Driven in part by pressure from lawmakers and regulators over the extraordinary power the two technology companies wield over American life, the California-based search engine giant and Washington-based software firm are wrestling to throw each other under the bus.
Tensions between Microsoft Corp and Alphabet-owned Google have been simmering for a while but the rivalry has become unusually public in recent days as executives from both firms have been put on the defensive over competing crises.
Google faces bipartisan complaints – and journalistic ire – over its role in gutting the media industry’s advertisement revenue, the subject of a Congressional antitrust hearing on Friday.
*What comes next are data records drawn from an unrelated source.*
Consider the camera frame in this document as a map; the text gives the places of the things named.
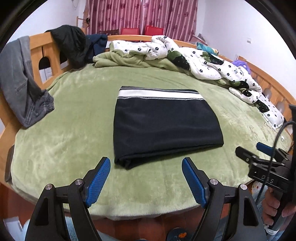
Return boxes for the red striped curtain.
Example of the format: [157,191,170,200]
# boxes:
[85,0,198,42]

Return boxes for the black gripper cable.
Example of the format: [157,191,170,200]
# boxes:
[254,120,296,205]

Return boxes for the black jacket on footboard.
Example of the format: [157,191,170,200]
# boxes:
[47,25,91,69]

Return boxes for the red chair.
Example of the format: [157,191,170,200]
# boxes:
[120,28,140,35]
[144,25,164,36]

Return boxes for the white floral quilt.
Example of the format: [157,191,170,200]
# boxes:
[110,35,284,129]

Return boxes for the green fleece bed blanket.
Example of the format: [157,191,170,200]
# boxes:
[10,49,292,220]

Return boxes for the wooden clothes rack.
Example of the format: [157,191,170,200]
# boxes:
[76,16,90,29]

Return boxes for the purple plush item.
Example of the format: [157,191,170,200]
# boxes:
[232,59,251,74]

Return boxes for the person's right hand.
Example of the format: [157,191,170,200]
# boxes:
[262,187,295,230]

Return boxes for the grey jeans on footboard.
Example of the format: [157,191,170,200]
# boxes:
[1,36,54,128]

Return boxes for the teal patterned pillow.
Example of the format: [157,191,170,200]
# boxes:
[196,42,219,56]

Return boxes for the wooden bed frame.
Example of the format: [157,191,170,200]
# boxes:
[0,31,296,193]

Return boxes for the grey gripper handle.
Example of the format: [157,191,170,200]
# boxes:
[265,215,287,240]

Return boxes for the black pants white stripe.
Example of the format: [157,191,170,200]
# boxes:
[113,86,224,169]

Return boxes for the navy blue garment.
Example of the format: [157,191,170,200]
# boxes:
[86,34,107,63]
Microsoft, meanwhile, faces scrutiny for its role in back-to-back cybersecurity breaches.
In the first, the same allegedly Russian hackers who compromised the Texas software firm SolarWinds Corp also took advantage of Microsoft’s cloud software to break into some of the company’s clients. The second, disclosed on March 2, saw allegedly Chinese hackers abuse previously unknown vulnerabilities to vacuum up emails from Microsoft customers around the world.
Addressing lawmakers on Friday at a House Judiciary antitrust subcommittee on news, Microsoft President Brad Smith was due to fire a shot at Google, telling representatives that media organizations are being forced to “use Google’s tools, operate on Google’s ad exchanges, contribute data to Google’s operations, and pay Google money,” according to excerpts of his testimony published by Axios.
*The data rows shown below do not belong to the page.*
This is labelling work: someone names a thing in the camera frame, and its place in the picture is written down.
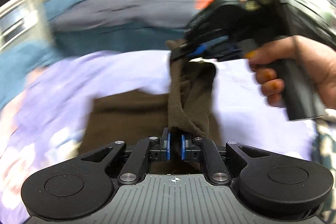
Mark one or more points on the person right hand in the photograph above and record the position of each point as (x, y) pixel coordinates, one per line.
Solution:
(318, 60)

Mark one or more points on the folded clothes pile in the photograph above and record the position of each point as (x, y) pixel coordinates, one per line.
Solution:
(326, 149)

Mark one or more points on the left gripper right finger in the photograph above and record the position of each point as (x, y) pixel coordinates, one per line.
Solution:
(209, 156)

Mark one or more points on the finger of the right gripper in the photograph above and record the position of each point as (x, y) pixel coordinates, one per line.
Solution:
(218, 49)

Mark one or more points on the purple floral bed sheet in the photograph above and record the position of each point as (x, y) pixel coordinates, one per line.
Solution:
(39, 126)

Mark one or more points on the grey pillow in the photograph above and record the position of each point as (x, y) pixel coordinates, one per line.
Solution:
(80, 27)

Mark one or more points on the dark brown sweater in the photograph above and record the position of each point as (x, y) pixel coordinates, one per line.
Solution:
(134, 115)

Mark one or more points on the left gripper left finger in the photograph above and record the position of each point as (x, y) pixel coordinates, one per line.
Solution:
(143, 154)

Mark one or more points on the teal blanket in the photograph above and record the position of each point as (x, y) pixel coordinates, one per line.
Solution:
(19, 61)

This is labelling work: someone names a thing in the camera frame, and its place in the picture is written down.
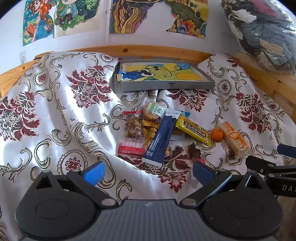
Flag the dark dried fruit piece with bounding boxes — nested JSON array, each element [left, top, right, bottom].
[[188, 143, 205, 164]]

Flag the small orange tangerine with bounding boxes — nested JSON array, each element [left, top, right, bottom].
[[210, 128, 224, 142]]

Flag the orange rice cracker pack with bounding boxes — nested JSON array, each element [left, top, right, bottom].
[[218, 122, 249, 159]]

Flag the clear bag brown nuts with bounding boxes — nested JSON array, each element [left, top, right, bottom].
[[117, 111, 146, 157]]

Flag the navy blue stick sachet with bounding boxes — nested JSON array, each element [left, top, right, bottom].
[[142, 109, 181, 167]]

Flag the yellow biscuit pack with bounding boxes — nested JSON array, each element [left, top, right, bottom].
[[176, 115, 212, 146]]

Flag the gold foil snack packet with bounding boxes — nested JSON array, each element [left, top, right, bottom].
[[142, 119, 160, 150]]

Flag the round bun green label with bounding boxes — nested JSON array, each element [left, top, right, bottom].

Google fired back, saying that Microsoft’s “newfound interest in attacking us comes on the heels of the SolarWinds attack and at a moment when they’ve allowed tens of thousands of their customers — including government agencies in the U.S., NATO allies, banks, nonprofits, telecommunications providers, public utilities, police, fire and rescue units, hospitals and, presumably, news organizations — to be actively hacked via major Microsoft vulnerabilities.”
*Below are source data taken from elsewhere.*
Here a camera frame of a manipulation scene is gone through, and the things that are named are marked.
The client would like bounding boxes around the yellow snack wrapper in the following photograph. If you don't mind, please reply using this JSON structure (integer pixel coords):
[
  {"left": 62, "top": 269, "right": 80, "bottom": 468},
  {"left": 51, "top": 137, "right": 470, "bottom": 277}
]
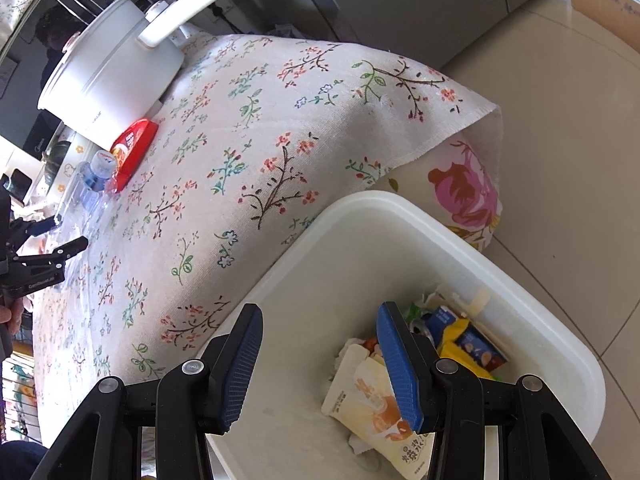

Meanwhile, President Joe Biden’s national security adviser, Jake Sullivan, said on Friday the Biden administration is still gathering information on the scale of the hack on Microsoft Corp’s exchange. Sullivan said the administration will be able to attribute the cyber attack to those who executed it in the near future.
Microsoft has previously said the attackers are “state-sponsored and operating out of China”.
Most of the nine federal government agencies compromised by the massive SolarWinds hack have completed an independent review and those that have not will finish it by the end of March, a senior administration official said.
The hacking, which also hurt 100 private companies, used corrupted SolarWinds code and weaknesses in Microsoft identity-management tools. Officials said they would respond to the perpetrators directly within “weeks, not months.”